→ WORK ITEM: Give back exactly the lines of the entries below from the line with "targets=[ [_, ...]" to the line with "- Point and", inclusive, and only those.

→ EXERCISE INPUT:
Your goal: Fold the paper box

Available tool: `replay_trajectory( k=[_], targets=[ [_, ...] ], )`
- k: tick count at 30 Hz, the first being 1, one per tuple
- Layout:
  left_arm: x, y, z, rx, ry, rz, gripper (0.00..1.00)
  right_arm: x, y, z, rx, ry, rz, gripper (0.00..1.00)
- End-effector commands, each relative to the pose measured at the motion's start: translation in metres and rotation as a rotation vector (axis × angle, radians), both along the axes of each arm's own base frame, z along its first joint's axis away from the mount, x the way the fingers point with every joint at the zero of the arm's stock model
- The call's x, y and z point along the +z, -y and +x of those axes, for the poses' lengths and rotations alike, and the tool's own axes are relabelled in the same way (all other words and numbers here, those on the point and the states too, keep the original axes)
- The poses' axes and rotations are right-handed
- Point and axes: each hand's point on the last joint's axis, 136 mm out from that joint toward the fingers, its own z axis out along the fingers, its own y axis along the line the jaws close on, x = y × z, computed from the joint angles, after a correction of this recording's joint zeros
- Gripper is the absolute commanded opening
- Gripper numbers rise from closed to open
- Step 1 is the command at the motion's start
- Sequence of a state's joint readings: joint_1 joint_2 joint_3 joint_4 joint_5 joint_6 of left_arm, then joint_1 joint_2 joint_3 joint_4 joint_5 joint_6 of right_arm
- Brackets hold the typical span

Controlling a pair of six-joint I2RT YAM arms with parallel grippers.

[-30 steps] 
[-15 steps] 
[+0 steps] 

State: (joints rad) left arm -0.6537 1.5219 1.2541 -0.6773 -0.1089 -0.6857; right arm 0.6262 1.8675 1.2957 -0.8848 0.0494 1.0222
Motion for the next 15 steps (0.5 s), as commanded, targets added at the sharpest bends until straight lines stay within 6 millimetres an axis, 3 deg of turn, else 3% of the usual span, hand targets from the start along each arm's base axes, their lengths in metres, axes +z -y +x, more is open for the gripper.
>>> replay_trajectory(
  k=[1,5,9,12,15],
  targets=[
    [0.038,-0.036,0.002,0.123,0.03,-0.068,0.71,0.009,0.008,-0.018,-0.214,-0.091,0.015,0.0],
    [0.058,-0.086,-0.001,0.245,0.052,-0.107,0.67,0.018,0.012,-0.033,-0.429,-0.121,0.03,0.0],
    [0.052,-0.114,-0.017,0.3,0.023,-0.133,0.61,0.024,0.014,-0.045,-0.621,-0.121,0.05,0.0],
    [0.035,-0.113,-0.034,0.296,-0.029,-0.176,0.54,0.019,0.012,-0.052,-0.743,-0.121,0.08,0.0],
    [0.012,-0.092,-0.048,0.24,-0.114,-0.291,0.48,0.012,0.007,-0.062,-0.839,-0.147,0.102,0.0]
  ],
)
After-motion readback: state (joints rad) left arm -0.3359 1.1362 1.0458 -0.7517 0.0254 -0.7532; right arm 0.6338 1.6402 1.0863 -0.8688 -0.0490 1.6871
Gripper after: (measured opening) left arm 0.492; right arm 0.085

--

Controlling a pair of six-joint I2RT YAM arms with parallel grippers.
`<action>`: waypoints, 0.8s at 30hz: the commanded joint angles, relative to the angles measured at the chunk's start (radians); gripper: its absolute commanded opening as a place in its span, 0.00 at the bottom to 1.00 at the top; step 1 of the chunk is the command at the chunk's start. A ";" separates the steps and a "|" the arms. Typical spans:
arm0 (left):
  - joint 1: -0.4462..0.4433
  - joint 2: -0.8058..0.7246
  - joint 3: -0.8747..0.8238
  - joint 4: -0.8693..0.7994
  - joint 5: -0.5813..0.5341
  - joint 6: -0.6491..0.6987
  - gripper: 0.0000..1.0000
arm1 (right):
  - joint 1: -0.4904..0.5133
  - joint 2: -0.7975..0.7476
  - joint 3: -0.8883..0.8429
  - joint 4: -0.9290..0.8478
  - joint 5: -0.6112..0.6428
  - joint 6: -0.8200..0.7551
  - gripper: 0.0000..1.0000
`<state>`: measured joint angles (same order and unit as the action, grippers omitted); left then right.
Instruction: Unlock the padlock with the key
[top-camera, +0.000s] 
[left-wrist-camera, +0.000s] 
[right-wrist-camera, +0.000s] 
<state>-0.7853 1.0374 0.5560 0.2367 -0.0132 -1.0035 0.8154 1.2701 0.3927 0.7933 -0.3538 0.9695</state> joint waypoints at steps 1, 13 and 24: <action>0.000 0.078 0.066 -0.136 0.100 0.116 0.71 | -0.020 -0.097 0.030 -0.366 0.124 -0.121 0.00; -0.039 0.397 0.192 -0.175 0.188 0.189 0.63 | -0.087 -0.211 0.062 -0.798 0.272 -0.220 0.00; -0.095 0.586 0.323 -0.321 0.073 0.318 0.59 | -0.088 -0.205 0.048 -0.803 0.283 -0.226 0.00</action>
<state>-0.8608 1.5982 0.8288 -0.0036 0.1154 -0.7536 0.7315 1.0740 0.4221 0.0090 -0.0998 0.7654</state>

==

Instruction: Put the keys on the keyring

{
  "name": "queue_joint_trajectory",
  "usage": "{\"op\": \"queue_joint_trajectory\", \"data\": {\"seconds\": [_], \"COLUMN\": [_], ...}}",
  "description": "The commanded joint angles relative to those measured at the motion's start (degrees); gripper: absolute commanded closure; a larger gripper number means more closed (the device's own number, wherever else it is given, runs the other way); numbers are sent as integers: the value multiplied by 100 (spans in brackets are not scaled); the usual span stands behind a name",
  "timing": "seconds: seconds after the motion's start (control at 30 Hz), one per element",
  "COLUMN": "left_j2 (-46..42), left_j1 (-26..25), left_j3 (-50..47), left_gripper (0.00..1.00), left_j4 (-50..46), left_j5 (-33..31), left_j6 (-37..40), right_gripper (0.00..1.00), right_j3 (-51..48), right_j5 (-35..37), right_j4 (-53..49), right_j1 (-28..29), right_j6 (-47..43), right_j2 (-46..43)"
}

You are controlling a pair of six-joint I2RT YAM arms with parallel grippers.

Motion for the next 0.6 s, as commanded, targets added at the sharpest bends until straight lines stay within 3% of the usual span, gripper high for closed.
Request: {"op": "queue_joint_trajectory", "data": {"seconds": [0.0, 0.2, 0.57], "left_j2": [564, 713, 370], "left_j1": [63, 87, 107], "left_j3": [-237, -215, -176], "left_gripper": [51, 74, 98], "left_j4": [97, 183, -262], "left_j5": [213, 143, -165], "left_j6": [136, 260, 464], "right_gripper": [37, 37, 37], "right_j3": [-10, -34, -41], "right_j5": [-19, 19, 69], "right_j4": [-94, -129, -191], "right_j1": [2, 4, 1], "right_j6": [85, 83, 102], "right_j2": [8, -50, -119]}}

→ PROBLEM SOLUTION:
Available tool: `replay_trajectory( k=[_], targets=[ [_, ...] ], )`
- k: tick count at 30 Hz, the first being 1, one per tuple
- Layout:
  left_arm: x, y, z, rx, ry, rz, gripper (0.00..1.00)
  right_arm: x, y, z, rx, ry, rz, gripper (0.00..1.00)
- End-effector commands, each relative to the pose measured at the motion's start: translation in metres and rotation as a rotation vector (axis × angle, radians), both along the axes of each arm's own base frame, z along its first joint's axis away from the mount, x the way the fingers point with every joint at the zero of the arm's stock model
- The call's x, y and z point along the +z, -y and +x of those axes, for the poses' lengths and rotations alike, and the tool's own axes are relabelled in the same way (all other words and numbers here, those on the point and the states too, keep the original axes)
- The poses' axes and rotations are right-handed
- Point and axes: each hand's point on the last joint's axis, 136 mm out from that joint toward the fingers, its own z axis out along the fingers, its own y axis along the line the jaws close on, x = y × z, computed from the joint angles, after a correction of this recording's joint zeros

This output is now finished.